## WHAT THE TASK REQUIRES:
Give again, word for word, every line in the entries below from the line with "This is labelling" up to and including the line with "An outline is", and no other line.

Data items

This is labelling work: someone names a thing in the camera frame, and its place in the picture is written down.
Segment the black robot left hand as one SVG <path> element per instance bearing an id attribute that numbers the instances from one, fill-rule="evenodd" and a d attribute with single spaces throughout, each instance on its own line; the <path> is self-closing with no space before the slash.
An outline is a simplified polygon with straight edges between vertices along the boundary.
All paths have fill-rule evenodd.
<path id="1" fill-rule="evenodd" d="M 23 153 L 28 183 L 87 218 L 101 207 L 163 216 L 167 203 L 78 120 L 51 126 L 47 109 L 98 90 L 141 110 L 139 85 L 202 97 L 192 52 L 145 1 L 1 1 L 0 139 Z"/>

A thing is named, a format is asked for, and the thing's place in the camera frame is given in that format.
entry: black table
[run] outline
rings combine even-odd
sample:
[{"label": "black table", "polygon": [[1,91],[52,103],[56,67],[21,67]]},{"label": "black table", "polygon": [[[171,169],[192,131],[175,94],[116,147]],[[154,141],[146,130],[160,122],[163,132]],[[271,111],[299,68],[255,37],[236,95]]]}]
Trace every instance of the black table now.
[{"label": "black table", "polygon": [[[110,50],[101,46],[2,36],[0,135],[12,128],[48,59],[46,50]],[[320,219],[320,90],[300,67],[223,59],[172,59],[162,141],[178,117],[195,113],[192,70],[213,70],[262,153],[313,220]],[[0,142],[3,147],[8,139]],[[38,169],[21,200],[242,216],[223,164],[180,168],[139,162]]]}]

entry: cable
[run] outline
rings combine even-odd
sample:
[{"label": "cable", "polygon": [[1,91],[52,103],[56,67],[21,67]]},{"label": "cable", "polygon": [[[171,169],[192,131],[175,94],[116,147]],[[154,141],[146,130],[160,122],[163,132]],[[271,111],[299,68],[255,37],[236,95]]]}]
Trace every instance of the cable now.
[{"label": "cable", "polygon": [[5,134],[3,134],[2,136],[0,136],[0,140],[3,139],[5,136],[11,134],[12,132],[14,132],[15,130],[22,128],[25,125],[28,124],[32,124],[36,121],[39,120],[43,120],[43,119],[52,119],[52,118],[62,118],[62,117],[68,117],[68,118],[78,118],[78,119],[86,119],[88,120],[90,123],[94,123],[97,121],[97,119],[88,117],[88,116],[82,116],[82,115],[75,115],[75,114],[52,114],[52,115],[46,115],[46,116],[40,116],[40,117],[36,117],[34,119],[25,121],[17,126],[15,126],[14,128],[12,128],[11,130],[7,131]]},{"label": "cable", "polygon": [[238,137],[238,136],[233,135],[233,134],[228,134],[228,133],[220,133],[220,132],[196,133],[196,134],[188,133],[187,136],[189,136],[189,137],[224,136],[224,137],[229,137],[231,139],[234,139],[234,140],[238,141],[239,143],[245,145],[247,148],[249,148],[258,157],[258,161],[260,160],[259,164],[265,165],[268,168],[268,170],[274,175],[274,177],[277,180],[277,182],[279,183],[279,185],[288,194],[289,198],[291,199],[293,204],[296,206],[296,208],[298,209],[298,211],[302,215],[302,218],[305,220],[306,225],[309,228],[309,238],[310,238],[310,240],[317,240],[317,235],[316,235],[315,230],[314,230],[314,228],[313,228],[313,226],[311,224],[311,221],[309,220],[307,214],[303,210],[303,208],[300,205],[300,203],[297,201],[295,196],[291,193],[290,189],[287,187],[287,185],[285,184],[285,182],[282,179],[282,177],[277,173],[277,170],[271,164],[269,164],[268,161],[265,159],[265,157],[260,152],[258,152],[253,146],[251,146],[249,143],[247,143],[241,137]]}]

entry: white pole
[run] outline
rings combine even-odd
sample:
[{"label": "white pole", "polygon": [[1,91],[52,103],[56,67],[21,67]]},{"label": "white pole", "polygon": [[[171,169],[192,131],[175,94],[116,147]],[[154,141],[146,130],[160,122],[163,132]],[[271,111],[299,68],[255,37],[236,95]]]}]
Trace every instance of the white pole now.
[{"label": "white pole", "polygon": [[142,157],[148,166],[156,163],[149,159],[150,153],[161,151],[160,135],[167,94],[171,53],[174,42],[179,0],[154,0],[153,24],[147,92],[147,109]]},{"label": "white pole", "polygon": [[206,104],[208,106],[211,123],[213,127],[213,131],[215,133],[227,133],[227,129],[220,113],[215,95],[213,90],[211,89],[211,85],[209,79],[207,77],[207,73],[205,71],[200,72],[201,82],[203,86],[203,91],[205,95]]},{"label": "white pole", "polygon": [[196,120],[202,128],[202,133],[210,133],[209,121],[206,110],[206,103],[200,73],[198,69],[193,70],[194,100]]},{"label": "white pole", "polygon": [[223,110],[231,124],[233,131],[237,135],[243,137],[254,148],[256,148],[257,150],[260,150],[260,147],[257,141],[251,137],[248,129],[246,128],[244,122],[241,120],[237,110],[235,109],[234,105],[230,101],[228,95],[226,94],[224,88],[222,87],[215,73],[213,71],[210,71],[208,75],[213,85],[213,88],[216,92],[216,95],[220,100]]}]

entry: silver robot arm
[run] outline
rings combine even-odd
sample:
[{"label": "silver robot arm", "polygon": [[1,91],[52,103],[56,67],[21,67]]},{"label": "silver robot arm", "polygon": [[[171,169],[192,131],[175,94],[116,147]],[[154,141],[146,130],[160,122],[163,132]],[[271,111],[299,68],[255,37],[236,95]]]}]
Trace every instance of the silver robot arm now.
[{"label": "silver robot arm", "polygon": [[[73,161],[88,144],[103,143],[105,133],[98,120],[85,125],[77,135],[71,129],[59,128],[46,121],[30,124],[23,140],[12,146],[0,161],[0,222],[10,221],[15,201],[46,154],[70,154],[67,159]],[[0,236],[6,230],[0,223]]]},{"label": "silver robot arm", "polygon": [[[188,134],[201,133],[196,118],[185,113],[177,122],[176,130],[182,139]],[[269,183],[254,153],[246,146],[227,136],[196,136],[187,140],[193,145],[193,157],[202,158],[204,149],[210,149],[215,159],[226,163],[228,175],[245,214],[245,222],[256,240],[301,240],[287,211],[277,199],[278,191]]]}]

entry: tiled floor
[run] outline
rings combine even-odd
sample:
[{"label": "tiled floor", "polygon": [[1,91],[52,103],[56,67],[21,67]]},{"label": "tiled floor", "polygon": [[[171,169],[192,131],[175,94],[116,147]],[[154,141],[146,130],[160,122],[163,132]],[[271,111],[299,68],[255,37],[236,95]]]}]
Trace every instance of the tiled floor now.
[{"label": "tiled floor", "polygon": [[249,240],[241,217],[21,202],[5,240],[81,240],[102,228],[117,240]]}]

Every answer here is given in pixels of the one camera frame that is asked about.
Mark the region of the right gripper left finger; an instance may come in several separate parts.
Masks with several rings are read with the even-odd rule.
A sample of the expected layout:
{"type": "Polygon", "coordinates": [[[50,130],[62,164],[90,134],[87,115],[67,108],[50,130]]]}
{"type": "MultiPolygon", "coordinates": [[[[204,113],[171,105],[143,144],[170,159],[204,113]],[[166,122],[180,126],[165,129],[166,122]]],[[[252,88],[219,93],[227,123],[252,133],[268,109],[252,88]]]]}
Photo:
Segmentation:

* * *

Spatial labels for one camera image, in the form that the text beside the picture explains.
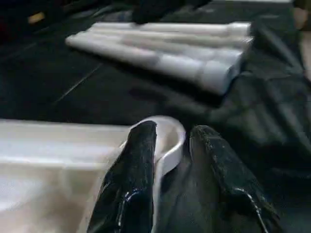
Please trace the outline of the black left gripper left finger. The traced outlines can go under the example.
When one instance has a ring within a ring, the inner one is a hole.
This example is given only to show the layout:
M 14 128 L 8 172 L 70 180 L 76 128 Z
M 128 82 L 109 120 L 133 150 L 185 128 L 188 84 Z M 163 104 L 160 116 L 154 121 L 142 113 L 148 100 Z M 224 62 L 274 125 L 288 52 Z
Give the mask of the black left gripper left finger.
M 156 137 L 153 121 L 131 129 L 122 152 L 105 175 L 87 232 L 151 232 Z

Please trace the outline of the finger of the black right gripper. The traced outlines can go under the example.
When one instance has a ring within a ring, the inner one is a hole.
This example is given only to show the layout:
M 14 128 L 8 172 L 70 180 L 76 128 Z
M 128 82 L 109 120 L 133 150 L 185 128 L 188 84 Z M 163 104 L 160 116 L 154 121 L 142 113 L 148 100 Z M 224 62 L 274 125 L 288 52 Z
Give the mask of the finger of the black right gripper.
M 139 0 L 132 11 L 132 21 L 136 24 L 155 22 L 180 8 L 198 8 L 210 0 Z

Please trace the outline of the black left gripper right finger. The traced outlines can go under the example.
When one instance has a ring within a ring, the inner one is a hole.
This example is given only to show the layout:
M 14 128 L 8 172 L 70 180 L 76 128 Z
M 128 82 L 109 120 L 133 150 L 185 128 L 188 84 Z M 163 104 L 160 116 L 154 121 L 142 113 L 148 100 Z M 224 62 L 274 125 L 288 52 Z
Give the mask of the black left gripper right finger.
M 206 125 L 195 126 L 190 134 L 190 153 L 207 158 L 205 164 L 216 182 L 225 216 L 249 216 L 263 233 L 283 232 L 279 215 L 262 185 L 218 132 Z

## ANSWER SECTION:
This is labelling work: someone names a thing in the camera frame, and its place in the picture is written down.
Segment the black robot left hand as one SVG <path> element per instance bearing an id attribute that numbers the instances from one, fill-rule="evenodd" and a d attribute with single spaces throughout, each instance on its own line; the <path> is self-closing with no space before the slash.
An outline is a simplified polygon with straight edges between vertices along the boundary.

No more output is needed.